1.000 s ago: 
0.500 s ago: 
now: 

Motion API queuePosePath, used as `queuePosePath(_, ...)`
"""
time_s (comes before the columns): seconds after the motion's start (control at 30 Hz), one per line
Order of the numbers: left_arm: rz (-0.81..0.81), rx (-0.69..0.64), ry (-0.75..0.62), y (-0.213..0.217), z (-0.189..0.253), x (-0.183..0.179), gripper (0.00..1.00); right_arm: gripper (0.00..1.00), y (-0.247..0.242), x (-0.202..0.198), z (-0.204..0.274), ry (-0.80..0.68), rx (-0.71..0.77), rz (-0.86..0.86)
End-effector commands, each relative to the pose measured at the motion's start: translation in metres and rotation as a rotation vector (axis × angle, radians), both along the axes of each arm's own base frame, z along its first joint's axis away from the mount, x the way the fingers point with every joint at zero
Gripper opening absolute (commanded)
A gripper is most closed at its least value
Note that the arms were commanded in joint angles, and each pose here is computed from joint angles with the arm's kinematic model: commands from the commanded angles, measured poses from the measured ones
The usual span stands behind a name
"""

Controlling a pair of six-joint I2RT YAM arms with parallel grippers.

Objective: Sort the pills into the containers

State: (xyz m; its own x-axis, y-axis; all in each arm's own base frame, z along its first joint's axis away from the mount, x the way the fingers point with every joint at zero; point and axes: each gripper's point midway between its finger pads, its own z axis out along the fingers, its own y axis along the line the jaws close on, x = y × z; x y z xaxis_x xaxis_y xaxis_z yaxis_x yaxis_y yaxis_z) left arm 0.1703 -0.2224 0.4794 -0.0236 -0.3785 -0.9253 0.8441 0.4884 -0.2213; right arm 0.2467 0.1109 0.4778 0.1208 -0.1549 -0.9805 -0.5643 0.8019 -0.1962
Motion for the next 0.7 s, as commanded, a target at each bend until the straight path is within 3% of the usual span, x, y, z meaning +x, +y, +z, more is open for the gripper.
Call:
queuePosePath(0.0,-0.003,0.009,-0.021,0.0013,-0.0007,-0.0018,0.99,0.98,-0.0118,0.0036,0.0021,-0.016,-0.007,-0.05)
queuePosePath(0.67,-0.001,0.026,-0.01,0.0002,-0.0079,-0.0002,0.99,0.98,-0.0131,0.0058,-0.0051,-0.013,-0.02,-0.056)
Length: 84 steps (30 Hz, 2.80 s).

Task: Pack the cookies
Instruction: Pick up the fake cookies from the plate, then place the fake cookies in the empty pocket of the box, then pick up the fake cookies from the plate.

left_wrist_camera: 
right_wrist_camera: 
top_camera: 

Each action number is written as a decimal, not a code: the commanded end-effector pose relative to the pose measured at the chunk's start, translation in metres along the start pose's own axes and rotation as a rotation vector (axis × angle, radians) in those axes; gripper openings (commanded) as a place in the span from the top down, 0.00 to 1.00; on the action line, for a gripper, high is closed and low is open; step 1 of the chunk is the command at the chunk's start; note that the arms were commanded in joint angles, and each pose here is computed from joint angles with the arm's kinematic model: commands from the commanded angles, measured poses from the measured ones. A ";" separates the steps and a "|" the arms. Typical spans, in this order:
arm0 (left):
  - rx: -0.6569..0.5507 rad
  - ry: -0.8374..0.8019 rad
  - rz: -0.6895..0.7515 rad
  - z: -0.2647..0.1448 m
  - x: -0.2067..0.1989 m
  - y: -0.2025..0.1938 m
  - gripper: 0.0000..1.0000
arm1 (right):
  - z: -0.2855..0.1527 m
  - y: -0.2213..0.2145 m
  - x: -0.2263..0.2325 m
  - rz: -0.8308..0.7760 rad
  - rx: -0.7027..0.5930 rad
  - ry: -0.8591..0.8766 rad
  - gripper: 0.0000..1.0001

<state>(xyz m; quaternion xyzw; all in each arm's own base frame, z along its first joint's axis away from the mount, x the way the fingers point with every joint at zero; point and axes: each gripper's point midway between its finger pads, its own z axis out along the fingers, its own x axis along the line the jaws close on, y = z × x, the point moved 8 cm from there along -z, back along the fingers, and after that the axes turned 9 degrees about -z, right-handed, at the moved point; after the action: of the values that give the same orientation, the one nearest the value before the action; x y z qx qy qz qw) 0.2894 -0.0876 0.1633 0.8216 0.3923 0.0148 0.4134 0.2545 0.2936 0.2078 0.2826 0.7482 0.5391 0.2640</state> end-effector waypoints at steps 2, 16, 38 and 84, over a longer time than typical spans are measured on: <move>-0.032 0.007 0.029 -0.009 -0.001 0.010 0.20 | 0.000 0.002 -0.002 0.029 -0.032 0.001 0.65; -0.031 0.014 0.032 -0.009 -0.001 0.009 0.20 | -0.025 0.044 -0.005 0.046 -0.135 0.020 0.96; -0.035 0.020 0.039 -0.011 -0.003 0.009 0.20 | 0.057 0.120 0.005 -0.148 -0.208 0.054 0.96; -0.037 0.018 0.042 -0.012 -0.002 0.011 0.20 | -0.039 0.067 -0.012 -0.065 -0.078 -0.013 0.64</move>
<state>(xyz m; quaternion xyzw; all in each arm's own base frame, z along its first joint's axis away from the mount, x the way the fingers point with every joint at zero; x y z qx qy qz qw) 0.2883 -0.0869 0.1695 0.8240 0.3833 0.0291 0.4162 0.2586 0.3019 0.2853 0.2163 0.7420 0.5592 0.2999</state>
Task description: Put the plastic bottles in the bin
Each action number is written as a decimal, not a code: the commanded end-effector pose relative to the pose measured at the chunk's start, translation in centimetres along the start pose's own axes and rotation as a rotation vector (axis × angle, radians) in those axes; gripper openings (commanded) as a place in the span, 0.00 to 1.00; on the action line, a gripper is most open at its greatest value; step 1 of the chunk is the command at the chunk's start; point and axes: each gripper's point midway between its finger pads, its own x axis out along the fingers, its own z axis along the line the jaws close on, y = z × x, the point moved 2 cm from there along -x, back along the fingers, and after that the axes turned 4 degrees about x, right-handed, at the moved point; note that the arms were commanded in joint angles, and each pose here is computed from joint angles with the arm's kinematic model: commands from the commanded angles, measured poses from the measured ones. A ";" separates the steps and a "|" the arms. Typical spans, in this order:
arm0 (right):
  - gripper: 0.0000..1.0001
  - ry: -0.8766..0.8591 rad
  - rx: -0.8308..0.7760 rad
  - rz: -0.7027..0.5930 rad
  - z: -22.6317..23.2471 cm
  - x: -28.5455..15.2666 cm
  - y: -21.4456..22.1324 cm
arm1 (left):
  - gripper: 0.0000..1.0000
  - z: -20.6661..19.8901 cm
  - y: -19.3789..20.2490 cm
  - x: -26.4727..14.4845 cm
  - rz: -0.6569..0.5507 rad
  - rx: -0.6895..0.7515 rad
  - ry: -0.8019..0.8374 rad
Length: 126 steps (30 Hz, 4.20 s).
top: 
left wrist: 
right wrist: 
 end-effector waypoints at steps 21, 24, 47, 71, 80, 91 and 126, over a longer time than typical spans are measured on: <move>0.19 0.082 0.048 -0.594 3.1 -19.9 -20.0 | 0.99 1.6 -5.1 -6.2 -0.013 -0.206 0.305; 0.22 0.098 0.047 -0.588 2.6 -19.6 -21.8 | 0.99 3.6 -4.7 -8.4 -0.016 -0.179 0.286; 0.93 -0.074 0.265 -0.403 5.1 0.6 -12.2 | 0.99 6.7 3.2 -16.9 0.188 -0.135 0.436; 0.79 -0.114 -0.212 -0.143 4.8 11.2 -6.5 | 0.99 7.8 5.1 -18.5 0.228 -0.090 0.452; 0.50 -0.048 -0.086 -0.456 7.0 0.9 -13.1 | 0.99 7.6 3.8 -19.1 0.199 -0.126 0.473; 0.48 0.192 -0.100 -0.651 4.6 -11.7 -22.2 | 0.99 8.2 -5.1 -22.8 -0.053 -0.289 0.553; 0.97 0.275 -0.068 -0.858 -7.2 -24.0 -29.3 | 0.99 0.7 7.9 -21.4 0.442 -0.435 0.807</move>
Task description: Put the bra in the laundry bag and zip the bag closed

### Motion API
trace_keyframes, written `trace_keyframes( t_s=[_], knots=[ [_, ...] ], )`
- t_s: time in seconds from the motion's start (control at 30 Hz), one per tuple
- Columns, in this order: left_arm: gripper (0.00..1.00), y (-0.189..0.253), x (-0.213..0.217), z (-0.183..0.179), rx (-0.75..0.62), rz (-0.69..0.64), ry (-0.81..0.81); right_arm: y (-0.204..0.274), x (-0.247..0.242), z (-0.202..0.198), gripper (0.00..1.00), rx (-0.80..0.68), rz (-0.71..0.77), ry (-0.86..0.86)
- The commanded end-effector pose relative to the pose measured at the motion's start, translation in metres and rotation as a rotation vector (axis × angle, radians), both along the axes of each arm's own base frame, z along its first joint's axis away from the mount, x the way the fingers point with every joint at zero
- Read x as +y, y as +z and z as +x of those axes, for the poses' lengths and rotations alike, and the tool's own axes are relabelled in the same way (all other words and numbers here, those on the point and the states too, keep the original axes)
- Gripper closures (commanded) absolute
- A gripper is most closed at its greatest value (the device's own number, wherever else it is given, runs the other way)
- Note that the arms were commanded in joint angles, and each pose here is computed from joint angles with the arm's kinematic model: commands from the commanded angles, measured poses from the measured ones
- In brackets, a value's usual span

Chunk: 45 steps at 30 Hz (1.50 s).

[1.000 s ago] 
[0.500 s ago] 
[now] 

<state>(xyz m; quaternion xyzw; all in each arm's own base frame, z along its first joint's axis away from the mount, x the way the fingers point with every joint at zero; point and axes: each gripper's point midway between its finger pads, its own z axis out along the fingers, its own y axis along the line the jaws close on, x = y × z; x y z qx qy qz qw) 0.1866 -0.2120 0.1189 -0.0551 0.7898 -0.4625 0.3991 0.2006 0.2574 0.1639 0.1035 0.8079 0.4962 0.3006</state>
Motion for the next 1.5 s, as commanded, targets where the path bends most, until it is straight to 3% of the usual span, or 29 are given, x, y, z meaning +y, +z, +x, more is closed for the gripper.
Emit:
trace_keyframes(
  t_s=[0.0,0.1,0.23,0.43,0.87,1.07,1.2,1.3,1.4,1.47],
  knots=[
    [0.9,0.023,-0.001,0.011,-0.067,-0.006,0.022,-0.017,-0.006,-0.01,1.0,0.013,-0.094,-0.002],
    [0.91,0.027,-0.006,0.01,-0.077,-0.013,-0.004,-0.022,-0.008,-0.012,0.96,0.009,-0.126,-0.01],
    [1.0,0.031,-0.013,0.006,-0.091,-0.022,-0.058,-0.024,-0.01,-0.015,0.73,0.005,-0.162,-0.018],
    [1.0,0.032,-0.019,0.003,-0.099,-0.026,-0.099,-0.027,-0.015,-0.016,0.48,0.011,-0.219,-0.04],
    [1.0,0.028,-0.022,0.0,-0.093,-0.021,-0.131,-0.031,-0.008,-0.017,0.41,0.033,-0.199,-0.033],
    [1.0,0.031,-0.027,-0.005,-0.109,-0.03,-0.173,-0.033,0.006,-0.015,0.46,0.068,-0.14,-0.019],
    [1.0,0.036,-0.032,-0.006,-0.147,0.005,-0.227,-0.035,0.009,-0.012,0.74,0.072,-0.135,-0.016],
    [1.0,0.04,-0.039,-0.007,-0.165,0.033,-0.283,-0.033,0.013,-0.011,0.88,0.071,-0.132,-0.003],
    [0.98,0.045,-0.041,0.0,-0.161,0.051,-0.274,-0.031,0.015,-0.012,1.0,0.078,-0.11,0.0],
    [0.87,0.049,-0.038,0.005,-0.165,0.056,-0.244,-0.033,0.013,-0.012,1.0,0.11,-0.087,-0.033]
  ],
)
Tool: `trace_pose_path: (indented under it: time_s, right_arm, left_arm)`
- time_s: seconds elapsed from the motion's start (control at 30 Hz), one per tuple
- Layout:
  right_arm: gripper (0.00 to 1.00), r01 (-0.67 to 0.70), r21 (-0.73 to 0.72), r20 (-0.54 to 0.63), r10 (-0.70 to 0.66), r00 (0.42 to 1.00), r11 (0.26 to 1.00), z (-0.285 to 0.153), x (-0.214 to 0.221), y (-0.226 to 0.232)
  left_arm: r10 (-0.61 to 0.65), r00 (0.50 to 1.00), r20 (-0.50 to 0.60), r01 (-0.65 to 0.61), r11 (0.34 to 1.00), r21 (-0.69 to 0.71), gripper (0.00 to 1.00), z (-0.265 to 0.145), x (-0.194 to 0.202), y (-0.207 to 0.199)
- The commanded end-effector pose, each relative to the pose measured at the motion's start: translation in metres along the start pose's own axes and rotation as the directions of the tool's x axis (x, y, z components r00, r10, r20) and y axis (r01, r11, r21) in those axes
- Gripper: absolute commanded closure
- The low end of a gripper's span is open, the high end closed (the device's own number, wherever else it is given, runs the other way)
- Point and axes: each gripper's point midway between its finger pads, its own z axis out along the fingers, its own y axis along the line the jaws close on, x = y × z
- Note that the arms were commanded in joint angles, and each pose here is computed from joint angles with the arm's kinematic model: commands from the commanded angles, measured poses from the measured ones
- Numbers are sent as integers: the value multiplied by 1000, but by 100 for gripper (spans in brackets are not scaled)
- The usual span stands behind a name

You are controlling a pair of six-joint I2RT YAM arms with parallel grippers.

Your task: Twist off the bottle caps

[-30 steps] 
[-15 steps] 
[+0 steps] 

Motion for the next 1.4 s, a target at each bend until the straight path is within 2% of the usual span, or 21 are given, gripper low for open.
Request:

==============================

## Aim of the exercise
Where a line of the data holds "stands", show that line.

## Reply
The usual span stands behind a name
- The usual span stands behind a name

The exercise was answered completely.